=== Your instructions ===
Pick each line containing "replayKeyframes" out of the records.

————

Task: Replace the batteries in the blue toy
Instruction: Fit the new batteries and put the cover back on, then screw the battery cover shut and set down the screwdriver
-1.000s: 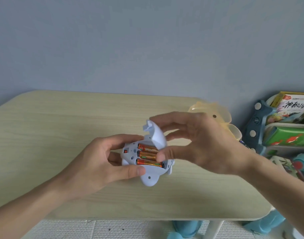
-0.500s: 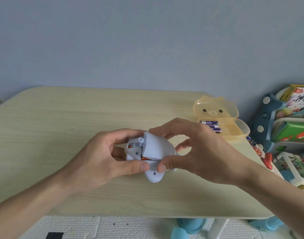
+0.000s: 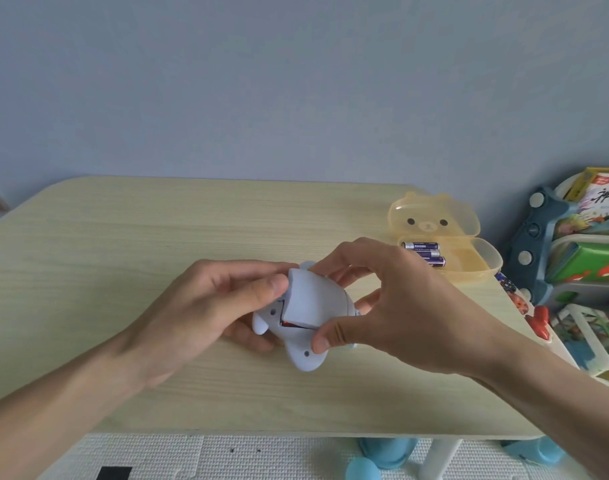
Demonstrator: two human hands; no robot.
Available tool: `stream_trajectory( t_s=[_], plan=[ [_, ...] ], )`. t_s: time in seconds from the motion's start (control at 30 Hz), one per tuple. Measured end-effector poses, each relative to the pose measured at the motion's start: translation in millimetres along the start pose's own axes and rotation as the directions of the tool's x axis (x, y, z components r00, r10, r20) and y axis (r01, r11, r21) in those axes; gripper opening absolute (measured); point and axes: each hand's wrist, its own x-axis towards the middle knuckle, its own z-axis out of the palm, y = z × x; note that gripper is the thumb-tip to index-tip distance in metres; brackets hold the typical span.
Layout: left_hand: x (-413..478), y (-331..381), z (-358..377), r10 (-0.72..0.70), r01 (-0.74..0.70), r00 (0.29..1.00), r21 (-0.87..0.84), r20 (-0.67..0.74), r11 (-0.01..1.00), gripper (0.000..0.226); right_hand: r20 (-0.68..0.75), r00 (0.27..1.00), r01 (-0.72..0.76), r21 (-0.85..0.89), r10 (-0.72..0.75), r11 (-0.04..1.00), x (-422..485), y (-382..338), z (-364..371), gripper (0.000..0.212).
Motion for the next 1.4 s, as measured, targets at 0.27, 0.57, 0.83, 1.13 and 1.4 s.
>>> stream_trajectory(
  t_s=[0.27, 0.57, 0.83, 1.13, 1.4],
  plan=[
    [0, -3, -2, -0.046, 0.045, 0.999, -0.066, -0.026, 0.997, 0.047, -0.018, 1.0, 0.001, -0.009, -0.001, 1.0, -2, 1, 4, 0.061],
    [-1, -9, -7, -0.025, 0.02, 0.996, 0.059, 0.088, 0.998, 0.076, -0.071, 0.996, 0.058, -0.038, -0.06, 0.998, -10, 5, -4, 0.066],
    [2, -13, 14, 0.072, -0.073, 0.997, 0.052, 0.021, 0.996, 0.063, 0.025, 0.988, -0.12, -0.517, 0.155, 0.848, -58, 38, -102, 0.04],
    [12, -9, 52, 0.146, -0.147, 0.989, 0.041, 0.035, 0.988, 0.064, -0.057, 0.993, -0.118, -0.479, 0.104, 0.87, -88, 82, -90, 0.009],
    [12, -3, 81, 0.263, -0.257, 0.964, 0.133, -0.034, 0.957, 0.061, -0.383, 0.922, 0.008, -0.113, -0.051, 0.994, -98, 62, -110, 0.01]
  ],
)
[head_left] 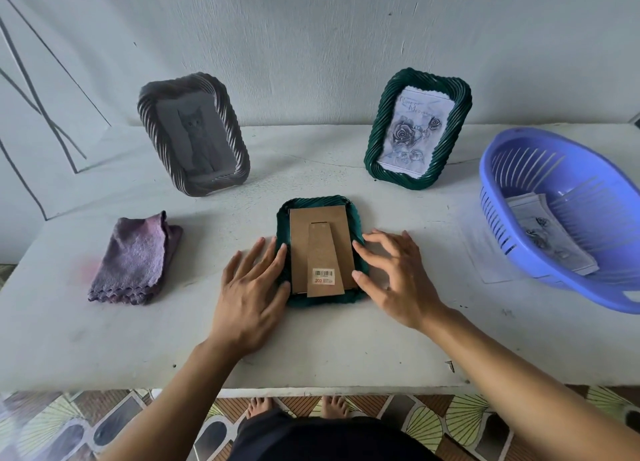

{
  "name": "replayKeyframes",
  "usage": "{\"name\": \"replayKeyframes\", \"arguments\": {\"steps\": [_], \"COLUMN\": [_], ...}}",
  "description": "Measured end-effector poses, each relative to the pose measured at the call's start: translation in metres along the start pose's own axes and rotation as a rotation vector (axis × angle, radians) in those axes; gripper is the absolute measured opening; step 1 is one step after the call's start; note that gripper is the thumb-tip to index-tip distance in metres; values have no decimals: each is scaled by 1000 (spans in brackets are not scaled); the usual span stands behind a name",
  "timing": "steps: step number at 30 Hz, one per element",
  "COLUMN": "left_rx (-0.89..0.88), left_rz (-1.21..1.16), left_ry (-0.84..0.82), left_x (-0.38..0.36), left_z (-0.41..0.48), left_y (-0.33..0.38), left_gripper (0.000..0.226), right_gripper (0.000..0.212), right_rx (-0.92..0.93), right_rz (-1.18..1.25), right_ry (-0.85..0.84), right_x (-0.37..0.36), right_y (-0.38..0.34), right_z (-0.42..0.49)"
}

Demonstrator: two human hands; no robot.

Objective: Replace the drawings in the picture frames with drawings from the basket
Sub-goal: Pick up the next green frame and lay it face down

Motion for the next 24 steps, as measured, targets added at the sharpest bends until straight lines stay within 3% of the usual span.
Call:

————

=== Solved problem ===
  "name": "replayKeyframes",
  "usage": "{\"name\": \"replayKeyframes\", \"arguments\": {\"steps\": [_], \"COLUMN\": [_], ...}}",

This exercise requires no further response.